Florida inspectors are trained to distinguish between evidence of current activity and old, inactive signs. An emergency closure based on rodent activity means inspectors assessed what they found as an active, ongoing condition, not a historical one.
The Longer Record
Taiwan Express at 3601 Columbia St has no prior inspections on record with the state. Wednesday's emergency closure was, by the available data, the first time state inspectors formally documented conditions at this location.
That absence of history cuts both ways. There is no record of prior warnings, no pattern of escalating violations, no previous citations for pest activity that went unaddressed. The closure was not the culmination of a documented series of failures.
It also means there is no baseline. Inspectors had no prior visit to compare against, no record of what the facility looked like before this inspection, and no history of how management had responded to citations in the past. A facility with 30 or 40 inspections on record gives regulators, and the public, a picture of how a restaurant operates over time. A facility with zero prior inspections offers none of that context.
This was the first emergency closure on record for this location.

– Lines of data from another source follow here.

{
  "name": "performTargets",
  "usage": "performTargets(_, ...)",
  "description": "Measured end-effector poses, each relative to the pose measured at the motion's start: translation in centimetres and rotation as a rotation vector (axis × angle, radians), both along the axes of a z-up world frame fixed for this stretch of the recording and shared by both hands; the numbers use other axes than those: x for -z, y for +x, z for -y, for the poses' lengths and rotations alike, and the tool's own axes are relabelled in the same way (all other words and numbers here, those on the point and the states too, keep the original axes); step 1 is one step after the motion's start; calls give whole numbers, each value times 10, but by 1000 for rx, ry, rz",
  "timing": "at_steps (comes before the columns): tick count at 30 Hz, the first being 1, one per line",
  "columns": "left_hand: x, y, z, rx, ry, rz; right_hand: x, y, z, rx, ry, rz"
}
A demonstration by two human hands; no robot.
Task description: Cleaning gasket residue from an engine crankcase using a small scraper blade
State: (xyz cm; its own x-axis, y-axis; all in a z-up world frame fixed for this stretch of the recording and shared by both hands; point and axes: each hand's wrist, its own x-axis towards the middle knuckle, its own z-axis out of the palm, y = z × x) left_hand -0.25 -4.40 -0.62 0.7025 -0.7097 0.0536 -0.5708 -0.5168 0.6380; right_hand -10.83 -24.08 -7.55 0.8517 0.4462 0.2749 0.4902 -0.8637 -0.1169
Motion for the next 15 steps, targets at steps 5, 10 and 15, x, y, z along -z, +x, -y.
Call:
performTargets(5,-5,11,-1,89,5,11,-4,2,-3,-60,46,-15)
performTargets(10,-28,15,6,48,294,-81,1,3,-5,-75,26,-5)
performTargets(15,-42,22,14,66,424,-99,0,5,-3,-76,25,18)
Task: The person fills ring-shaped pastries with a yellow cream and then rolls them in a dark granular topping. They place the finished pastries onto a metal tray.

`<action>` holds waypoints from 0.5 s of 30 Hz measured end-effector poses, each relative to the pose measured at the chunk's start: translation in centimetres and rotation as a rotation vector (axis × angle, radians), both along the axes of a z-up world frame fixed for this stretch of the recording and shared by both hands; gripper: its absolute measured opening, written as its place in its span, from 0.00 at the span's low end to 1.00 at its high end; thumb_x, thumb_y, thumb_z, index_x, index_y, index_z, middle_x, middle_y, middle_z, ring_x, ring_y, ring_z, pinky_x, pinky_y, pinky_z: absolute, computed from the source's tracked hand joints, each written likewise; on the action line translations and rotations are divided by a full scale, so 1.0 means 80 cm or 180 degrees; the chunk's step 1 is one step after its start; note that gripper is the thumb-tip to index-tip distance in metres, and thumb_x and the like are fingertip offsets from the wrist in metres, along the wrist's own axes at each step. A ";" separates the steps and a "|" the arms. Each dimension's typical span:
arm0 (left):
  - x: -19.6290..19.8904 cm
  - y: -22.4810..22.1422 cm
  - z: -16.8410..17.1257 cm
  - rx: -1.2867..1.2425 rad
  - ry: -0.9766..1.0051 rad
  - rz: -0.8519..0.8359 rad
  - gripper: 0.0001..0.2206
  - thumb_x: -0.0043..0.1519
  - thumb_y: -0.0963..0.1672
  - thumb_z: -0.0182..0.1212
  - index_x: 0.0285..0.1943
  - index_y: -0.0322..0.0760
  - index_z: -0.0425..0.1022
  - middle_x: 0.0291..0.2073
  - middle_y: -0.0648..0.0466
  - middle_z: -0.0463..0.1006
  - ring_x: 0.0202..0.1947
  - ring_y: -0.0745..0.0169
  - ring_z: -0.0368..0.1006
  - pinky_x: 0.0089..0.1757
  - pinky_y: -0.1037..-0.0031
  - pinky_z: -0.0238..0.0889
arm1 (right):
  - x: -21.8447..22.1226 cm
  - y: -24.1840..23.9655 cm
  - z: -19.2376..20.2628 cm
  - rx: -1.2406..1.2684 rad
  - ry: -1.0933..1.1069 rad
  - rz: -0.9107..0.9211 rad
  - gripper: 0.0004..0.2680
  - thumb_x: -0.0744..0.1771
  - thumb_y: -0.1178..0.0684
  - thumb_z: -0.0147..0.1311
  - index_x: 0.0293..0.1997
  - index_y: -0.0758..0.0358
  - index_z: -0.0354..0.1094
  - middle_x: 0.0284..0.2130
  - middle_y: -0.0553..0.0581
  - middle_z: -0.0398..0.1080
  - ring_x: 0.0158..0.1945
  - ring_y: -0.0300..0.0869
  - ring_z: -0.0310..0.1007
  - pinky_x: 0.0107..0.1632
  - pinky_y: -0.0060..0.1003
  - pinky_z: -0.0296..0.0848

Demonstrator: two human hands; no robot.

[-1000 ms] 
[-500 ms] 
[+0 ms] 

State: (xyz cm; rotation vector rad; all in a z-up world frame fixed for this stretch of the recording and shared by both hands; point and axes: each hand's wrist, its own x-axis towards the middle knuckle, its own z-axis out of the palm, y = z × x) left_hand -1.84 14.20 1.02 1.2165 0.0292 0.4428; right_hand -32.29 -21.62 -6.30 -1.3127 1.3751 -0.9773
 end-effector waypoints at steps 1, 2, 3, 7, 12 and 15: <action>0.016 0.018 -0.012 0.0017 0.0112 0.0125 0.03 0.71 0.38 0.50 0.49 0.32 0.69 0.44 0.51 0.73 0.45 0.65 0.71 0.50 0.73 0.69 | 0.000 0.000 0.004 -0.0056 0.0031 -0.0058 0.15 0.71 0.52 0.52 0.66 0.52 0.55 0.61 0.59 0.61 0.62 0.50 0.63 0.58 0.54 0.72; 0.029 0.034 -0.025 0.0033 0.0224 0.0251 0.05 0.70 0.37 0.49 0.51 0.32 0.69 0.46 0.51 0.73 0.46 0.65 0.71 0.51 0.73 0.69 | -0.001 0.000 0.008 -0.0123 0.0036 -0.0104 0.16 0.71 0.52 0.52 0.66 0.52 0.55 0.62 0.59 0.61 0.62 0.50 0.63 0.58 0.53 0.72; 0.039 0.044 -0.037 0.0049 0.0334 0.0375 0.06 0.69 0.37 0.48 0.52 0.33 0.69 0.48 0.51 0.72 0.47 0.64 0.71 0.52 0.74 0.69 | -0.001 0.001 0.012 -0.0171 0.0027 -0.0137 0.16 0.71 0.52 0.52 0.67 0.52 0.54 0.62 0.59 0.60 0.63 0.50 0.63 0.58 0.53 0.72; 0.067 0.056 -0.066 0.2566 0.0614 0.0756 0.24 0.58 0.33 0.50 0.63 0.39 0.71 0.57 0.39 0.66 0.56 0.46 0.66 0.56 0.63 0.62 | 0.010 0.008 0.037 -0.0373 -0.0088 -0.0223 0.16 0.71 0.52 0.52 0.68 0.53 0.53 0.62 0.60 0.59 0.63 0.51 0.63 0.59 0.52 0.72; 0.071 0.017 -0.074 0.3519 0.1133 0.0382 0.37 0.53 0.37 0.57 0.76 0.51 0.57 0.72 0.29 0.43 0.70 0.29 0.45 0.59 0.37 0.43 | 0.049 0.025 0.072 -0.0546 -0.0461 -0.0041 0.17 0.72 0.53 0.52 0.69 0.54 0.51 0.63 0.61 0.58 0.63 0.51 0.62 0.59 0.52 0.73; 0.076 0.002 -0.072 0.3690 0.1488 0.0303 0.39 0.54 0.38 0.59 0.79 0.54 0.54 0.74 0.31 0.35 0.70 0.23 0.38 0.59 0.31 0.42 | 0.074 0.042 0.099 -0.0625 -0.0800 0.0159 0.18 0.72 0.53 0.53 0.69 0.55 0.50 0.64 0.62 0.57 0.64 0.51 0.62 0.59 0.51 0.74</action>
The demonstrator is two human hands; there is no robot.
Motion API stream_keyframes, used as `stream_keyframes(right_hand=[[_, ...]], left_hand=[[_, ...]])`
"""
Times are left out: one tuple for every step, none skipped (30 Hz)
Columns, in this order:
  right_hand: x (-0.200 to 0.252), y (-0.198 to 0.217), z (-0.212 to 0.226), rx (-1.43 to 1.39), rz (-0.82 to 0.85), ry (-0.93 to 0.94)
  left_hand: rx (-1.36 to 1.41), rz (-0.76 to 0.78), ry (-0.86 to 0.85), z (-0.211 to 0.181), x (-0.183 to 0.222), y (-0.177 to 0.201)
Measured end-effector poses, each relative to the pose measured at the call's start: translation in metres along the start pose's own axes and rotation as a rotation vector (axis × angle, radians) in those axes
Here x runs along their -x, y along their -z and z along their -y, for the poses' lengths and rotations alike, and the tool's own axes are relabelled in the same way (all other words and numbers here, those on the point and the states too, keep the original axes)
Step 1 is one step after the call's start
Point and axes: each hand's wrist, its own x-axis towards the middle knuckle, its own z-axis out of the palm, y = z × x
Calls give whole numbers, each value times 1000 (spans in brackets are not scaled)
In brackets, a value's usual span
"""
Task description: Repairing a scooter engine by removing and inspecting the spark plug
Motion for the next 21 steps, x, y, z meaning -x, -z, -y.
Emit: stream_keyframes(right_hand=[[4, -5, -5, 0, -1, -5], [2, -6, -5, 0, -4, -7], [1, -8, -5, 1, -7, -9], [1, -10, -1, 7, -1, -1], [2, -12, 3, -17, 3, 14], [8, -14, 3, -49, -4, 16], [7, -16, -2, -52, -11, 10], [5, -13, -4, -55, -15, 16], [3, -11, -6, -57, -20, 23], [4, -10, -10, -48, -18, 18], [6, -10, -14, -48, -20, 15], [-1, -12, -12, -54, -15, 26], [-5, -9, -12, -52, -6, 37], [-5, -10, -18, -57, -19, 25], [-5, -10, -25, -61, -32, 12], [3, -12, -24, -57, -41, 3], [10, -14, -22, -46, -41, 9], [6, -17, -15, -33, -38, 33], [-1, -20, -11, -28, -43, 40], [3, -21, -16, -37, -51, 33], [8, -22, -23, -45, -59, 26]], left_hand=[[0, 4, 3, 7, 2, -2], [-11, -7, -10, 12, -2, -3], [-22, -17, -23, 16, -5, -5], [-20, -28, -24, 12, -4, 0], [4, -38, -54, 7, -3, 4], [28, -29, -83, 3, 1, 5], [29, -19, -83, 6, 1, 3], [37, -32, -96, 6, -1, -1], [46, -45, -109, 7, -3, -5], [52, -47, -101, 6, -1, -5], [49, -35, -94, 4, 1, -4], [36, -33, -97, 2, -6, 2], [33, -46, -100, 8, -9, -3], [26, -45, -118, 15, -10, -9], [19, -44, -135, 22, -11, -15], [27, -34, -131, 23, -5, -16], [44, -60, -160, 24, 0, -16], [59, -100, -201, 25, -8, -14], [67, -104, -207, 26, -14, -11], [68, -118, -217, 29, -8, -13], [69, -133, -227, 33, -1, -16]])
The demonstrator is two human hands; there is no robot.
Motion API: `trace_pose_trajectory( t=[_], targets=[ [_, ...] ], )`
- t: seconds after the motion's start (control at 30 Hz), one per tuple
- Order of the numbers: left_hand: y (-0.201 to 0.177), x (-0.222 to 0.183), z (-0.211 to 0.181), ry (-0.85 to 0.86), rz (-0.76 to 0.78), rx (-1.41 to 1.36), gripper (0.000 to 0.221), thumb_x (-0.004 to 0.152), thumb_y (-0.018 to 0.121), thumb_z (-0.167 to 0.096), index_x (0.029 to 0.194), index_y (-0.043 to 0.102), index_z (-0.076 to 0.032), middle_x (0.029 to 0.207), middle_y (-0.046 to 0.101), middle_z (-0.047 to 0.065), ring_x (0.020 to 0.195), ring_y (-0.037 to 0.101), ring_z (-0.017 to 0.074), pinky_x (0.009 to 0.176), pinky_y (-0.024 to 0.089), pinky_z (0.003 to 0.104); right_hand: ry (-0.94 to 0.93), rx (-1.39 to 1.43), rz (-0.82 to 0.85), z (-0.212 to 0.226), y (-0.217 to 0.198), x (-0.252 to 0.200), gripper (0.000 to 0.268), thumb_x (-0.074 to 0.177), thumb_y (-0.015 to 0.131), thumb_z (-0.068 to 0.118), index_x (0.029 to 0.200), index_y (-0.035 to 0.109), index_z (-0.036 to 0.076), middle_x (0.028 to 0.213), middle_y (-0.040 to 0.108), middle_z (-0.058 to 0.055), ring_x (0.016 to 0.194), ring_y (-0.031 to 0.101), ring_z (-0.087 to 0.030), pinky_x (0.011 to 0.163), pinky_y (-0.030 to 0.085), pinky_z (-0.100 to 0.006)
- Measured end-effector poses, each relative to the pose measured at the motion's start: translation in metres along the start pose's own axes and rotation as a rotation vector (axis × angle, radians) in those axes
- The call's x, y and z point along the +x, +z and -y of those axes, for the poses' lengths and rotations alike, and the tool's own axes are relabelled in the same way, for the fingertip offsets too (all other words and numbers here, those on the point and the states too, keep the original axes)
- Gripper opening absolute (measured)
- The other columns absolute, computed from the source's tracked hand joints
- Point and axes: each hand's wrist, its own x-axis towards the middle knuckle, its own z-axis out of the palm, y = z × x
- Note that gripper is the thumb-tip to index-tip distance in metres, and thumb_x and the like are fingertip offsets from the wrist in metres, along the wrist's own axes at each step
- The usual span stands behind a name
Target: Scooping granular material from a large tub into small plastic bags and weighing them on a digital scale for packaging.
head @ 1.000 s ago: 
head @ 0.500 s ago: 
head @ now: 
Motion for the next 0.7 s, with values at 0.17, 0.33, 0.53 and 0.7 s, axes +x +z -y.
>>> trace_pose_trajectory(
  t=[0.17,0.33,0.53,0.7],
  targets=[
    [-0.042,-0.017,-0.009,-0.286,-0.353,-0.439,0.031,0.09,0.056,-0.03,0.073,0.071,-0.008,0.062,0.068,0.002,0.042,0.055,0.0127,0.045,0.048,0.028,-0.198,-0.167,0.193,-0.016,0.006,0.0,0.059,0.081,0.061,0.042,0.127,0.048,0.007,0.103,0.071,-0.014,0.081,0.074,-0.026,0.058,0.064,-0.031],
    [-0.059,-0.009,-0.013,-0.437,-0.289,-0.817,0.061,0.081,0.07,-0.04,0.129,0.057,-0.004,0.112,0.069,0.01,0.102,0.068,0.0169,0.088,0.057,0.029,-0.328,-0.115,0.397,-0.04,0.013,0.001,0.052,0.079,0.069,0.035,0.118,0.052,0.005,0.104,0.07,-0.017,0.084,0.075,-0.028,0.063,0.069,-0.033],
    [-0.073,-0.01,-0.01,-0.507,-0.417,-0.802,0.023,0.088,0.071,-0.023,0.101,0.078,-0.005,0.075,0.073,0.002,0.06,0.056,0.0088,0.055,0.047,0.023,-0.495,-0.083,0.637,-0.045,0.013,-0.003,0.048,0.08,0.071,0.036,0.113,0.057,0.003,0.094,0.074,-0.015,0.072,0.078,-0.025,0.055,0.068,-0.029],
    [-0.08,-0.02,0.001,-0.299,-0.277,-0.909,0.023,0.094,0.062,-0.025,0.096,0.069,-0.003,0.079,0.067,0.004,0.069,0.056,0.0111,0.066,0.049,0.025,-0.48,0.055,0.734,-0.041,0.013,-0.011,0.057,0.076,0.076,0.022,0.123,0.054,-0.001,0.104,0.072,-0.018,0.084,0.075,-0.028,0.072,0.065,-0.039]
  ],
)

Reopening and What Comes Next
The restaurant was allowed to reopen at 11:20 a.m. after the closure, which indicates a reinspection was conducted and inspectors determined the rodent activity had been sufficiently addressed to allow the facility to resume service. Florida's emergency closure process requires a follow-up inspection before a restaurant can reopen, and a reopening at a specific documented time means that threshold was met.
What the available records do not show is what specifically was found during the reinspection, what corrective actions the facility took between the closure order and the follow-up visit, or whether any additional violations were cited at that time.
Rodent activity closures that resolve within 48 hours typically involve a combination of professional pest control treatment, deep cleaning of affected areas, and disposal of any food stock that inspectors or the operator determined had been exposed. Whether all of that occurred here, and to what extent, is not reflected in the data on record.
Taiwan Express at 3601 Columbia St had no violations on record before April 22. It now has an emergency closure.